Dalam implementasinya, penerapan pidana mati tidak dapat berdiri


sendiri, melainkan harus diimbangi dengan perbaikan sistem peradilan.
Peradilan harus bersih dari praktek-praktek manipulatif karena masih banyak
kita temui kasus dimana aparat penegak hukum melakukan kesalahan dalam
melakukan penangkapan ataupun dalam menjatuhkan hukuman. Sebelum
seseorang dihukum, haruslah benar-benar terbukti bahwa dialah pelakunya dan
bersalah. Apabila dari tingkat penyelidikan, penyidikan, penuntutan hingga ke
proses persidangan tidak dilakukan dengan baik dan professional hal tersebut
memungkinkan terjadinya kesalahan vonis hukuman yang dijatuhkan oleh
hakim kepada terdakwa.

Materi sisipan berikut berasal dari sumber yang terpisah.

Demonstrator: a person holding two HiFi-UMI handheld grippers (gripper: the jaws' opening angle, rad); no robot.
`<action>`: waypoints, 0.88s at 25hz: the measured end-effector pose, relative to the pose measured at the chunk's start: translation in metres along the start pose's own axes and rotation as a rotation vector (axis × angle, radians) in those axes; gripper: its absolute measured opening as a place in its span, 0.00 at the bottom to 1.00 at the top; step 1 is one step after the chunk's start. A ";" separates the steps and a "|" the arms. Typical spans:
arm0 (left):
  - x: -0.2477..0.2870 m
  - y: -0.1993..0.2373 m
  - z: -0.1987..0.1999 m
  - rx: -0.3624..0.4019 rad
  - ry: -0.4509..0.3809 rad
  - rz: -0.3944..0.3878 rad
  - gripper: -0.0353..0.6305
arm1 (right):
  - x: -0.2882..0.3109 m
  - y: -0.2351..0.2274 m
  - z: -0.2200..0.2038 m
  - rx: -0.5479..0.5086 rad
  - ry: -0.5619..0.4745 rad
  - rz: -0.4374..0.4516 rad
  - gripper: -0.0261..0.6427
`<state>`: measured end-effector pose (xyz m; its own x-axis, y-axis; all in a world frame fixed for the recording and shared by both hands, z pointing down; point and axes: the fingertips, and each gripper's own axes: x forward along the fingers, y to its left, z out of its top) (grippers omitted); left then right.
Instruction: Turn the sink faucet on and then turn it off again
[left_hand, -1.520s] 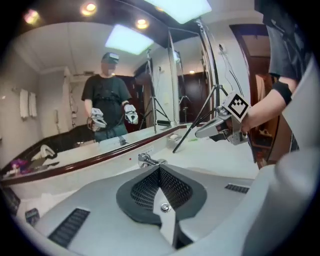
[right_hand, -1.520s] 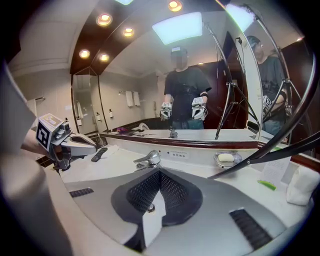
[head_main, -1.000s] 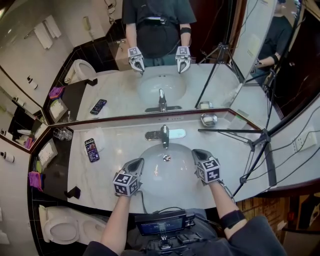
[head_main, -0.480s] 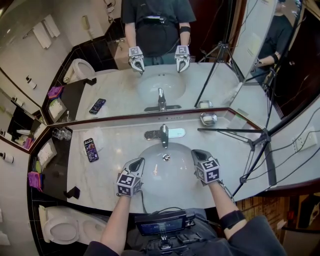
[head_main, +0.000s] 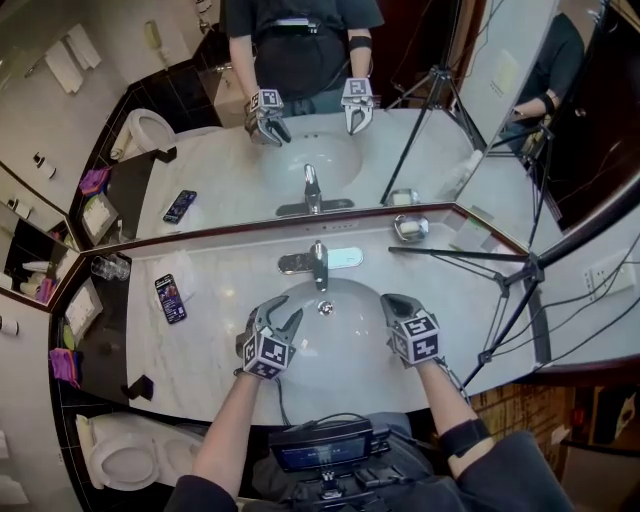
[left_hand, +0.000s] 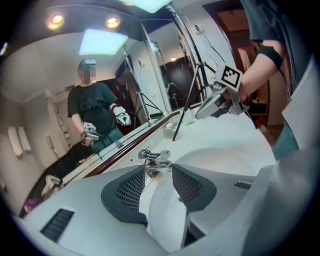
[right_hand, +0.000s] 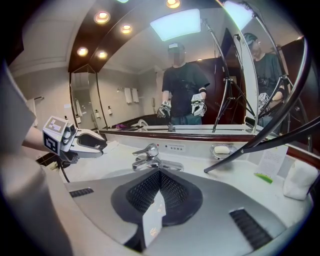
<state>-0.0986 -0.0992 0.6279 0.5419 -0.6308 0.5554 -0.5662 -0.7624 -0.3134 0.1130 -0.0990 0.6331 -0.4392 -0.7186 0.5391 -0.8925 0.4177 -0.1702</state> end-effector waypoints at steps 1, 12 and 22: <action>0.004 0.000 0.006 0.063 0.007 0.006 0.31 | 0.001 -0.002 -0.001 0.003 0.004 -0.002 0.07; 0.064 0.016 0.009 0.416 0.028 0.011 0.36 | 0.012 -0.019 -0.006 0.028 0.029 -0.026 0.07; 0.112 0.016 0.006 0.523 0.006 -0.037 0.39 | 0.014 -0.040 -0.020 0.066 0.062 -0.064 0.07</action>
<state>-0.0431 -0.1824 0.6801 0.5515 -0.6025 0.5769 -0.1598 -0.7551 -0.6358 0.1444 -0.1145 0.6641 -0.3753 -0.7061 0.6005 -0.9244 0.3326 -0.1865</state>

Maka dari itu perbaikan dalam sistem peradilan harus
selalu diutamakan demi tercapainya keadilan bagi seluruh rakyat Indonesia.

III. Kesimpulan

Pidana mati merupakan pidana yang masih sangat efektif dalam


mencegah kejahatan yang dapat dikualifikasikan dalam kejahatan berat. Hal
tersebut terlihat dari ditempatkannya pidana mati sebagai pidana pokok
dalam KUHP, juga terlihatnya pidana mati dalam peraturan perundang-
undangan di luar KUHP. Pengaturan dan pelaksanaan pidana mati bukanlah
suatu bentuk pelanggaran Hak Asasi Manusia, seperti yang telah dijelaskan
diatas bahwa dalam perspektif HAM pidana mati bukanlah suatu bentuk
pidana yang melanggar Hak Asasi Manusia apabila penggunaan atau
pelaksanaannya tidak dilakukan secara sewenang-wenang dan berdasarkan
peraturan yang berlaku. Dan dengan uraian diatas juga menegaskan bahwa
HAM seseorang dibatasi dengan HAM orang lain sehingga sangat
diperlukan untuk saling menghargai dan meghormati sesama manusia demi
ketertiban umum dan keadilan sosial.